### Assignment
Go through the material under this sentence. Return every line holding "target".
┌──
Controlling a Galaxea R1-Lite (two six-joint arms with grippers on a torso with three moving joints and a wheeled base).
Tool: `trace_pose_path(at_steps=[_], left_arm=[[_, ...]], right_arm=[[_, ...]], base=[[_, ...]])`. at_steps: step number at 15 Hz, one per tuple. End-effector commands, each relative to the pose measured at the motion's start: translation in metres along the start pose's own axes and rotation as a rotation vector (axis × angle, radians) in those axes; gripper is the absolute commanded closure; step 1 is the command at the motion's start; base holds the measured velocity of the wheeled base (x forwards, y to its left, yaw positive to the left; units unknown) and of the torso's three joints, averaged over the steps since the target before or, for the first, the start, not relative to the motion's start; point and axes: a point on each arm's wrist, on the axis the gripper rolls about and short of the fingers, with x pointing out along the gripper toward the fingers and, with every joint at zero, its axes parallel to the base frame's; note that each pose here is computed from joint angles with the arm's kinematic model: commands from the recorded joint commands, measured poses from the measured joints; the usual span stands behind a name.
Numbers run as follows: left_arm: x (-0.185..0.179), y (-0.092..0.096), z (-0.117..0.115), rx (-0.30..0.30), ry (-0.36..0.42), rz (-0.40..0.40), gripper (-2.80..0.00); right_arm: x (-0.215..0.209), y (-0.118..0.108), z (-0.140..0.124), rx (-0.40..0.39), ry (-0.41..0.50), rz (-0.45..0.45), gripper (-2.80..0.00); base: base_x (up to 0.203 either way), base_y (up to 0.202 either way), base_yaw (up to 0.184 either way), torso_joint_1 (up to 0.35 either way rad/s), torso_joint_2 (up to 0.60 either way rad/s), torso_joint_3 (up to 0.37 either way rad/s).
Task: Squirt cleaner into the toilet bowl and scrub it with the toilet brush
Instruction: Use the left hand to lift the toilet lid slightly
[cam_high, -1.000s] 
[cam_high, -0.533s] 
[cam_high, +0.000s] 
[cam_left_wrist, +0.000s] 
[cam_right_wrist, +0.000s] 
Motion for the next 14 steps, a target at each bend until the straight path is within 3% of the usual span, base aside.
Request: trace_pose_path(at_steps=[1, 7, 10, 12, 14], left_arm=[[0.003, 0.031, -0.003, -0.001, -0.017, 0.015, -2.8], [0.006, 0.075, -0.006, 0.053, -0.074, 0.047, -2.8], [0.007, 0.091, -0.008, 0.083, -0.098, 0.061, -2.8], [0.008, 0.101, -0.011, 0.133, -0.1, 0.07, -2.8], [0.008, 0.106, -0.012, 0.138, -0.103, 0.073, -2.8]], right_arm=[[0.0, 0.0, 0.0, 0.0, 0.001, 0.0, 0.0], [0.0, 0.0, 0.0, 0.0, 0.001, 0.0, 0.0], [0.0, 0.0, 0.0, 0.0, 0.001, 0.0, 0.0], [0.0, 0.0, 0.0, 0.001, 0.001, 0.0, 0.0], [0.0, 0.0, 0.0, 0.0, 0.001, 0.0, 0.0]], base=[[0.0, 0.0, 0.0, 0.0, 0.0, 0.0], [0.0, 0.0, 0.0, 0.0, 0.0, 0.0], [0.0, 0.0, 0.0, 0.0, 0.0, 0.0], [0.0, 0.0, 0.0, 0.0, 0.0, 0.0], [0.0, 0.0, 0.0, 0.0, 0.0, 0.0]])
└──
### Completed exercise
Tool: `trace_pose_path(at_steps=[_], left_arm=[[_, ...]], right_arm=[[_, ...]], base=[[_, ...]])`. at_steps: step number at 15 Hz, one per tuple. End-effector commands, each relative to the pose measured at the motion's start: translation in metres along the start pose's own axes and rotation as a rotation vector (axis × angle, radians) in those axes; gripper is the absolute commanded closure; step 1 is the command at the motion's start; base holds the measured velocity of the wheeled base (x forwards, y to its left, yaw positive to the left; units unknown) and of the torso's three joints, averaged over the steps since the target before or, for the first, the start, not relative to the motion's start; point and axes: a point on each arm's wrist, on the axis the gripper rolls about and short of the fingers, with x pointing out along the gripper toward the fingers and, with every joint at zero, its axes parallel to the base frame's; note that each pose here is computed from joint angles with the arm's kinematic model: commands from the recorded joint commands, measured poses from the measured joints; the usual span stands behind a name.
Motion for the next 14 steps, a target at each bend until the straight path is within 3% of the usual span, base aside.

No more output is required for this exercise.